Business Algorithms

To make an offer interesting in the market, an organization must clearly express to consumers the benefits of a product, service, or brand and make its unique qualities stand out compared to other competitors.

This is competitive differentiation, i.e., the situation where the customer perceives an organization’s offer as superior compared to other similar offers.

The most common techniques of differentiation can be achieved through packaging, marketing campaigns, and post-sale product support. Start-ups often develop products or services in niche markets to competitively differentiate around a specific consumer need.

In this perspective, the so-called “Business Algorithms” can help your company to differentiate itself in your industry or market dominated by competitiveness.


According to a definition provided by Gartner, “Business algorithms are the industrialized use of complex mathematical algorithms, fundamental to driving business decision improvement or process automation for competitive differentiation.”

Business Model with the Application of an Algorithm

The following infographic shows the steps to automate a business model and use algorithms to increase revenue.

What are the benefits of implementing business algorithms for your company?

Predict customer behavior:

Machine learning is used by companies to predict customer behavior to increase the customer base or offer them better services. By observing purchase patterns and browsing through purchase history, retail companies can offer the most personalized product or service to individual customers and improve demand forecasts.

Product Recommendation:

In e-commerce, algorithms can be used to motivate product purchase. If combined with a large inventory of products, machine learning can be used to identify hidden patterns and group similar items. These products can be suggested to customers.

Enhance marketing strategy:

Machine learning can generate a large amount of real-time data to make them more relevant and useful. The data received from analyzing customer behavior can be used to make appropriate changes to a company’s marketing and sales strategy, including upselling and cross-selling. ML models equipped with image recognition software at retail companies can be extended to customers so they can find the right product in a scanned inventory of thousands of products. Moreover, sales can be obtained through the implementation of the recommendation engine and real-time targeted advertising can also be generated on websites.

Sectors that already apply and exploit a Business Algorithmic model

There are many companies around the world that have started using algorithms. We will discuss here the main sectors that use algorithms to increase revenues.
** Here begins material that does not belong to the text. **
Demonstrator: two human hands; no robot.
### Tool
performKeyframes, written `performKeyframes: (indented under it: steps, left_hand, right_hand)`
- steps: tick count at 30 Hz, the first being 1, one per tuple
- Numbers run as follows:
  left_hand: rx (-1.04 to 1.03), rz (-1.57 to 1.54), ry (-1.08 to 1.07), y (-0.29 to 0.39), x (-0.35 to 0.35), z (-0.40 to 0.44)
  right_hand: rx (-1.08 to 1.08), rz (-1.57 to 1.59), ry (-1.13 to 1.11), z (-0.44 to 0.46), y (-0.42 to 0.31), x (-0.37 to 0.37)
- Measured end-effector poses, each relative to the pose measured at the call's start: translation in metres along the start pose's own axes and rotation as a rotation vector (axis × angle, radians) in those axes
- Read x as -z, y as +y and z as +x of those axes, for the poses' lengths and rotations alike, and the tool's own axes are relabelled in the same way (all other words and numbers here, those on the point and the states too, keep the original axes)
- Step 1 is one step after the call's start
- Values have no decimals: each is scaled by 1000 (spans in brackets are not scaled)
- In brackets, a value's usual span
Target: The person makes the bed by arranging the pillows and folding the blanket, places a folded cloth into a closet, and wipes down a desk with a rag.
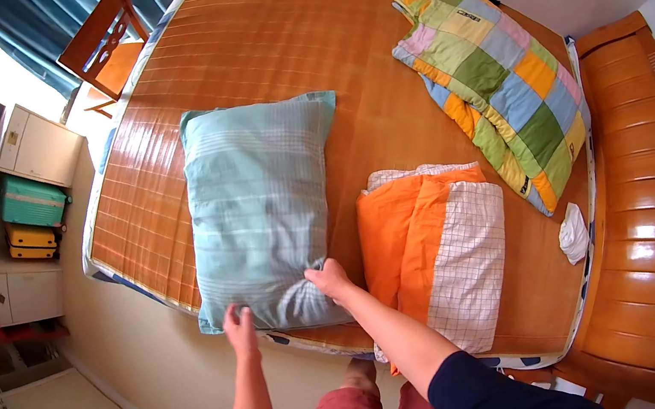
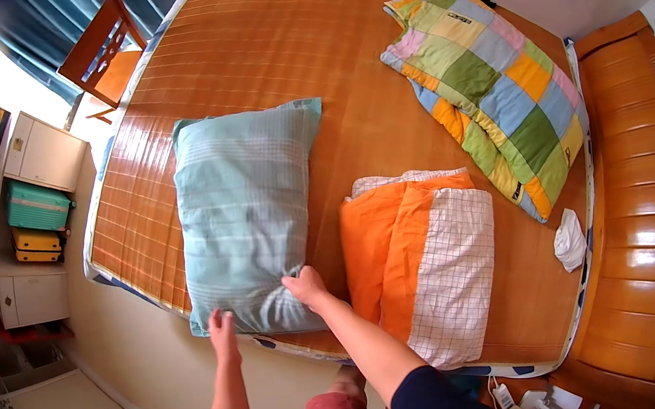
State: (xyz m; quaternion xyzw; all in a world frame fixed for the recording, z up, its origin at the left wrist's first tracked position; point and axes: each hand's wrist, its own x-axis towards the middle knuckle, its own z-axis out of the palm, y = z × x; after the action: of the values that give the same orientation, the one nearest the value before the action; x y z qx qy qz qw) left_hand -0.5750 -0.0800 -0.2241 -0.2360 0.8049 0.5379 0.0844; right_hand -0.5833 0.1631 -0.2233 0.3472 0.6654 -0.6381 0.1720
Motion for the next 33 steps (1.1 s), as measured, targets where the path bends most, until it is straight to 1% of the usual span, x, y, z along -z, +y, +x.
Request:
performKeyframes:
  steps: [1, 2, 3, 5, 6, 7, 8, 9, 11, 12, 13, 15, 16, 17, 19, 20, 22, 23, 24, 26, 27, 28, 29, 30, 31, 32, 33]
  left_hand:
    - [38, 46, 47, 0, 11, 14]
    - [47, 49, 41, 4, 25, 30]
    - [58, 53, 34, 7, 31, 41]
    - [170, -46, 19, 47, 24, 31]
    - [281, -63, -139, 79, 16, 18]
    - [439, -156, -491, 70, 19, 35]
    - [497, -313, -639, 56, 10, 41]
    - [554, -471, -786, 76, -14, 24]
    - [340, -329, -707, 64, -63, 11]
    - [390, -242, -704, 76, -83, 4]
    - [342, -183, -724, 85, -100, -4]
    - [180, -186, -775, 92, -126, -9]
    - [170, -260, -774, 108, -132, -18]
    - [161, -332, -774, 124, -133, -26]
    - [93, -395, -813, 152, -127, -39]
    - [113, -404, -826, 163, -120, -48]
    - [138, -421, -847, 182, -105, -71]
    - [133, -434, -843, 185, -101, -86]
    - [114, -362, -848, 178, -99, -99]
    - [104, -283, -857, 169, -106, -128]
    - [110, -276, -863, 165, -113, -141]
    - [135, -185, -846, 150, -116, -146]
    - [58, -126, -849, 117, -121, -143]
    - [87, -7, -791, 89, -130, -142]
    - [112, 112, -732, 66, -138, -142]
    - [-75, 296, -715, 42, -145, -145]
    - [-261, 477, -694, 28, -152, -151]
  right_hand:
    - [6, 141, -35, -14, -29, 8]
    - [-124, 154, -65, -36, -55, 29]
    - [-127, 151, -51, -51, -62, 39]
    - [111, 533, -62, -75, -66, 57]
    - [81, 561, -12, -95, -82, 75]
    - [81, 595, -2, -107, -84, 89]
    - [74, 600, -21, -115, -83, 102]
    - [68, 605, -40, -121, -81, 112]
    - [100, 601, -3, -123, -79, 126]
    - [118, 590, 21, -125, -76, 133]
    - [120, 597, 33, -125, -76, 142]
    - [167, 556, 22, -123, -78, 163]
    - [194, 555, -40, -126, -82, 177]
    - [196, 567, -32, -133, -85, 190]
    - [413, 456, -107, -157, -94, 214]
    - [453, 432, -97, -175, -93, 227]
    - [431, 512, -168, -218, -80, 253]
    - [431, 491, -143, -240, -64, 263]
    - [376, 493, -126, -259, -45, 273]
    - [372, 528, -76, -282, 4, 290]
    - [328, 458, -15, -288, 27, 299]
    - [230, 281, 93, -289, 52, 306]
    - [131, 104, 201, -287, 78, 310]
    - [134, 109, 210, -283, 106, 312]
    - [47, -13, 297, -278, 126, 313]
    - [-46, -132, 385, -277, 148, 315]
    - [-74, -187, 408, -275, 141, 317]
Airlines have long used algorithms to set passenger fares. But the factors that determine these prices have grown significantly because new emerging players have increased competition. There are many variables that come into play when setting airline prices. Given the complexity of the variables analyzed, it would be impossible for a human to interpret this complexity, while in this the algorithms are specialized.


E-commerce websites like Amazon and Alibaba use the business algorithmic model, mainly for pricing, inventory and matching sellers. They use a dynamic pricing strategy that allows retailers to automatically change their prices based on changes in the market. They take into account customer demands, competitor prices, and other factors. They also conduct large-scale pricing experiments and simulations to make better strategic business decisions.


Uber and other taxi services have made commuting easier for us these days. But most of these companies don’t own taxis. They only use smart algorithms to connect passengers to drivers in their area based on their needs.


Some trading systems heavily rely on complex mathematical formulas and high-speed computer programs to determine trading strategies. Algorithms can be used in investment strategy, trading strategy, arbitrage, and even in pure speculation of market trends. They are mostly designed with the help of modern programming languages or at least with spreadsheets. The most basic models may rely solely on linear regression, while the more complex models use neural networks and genetic programming.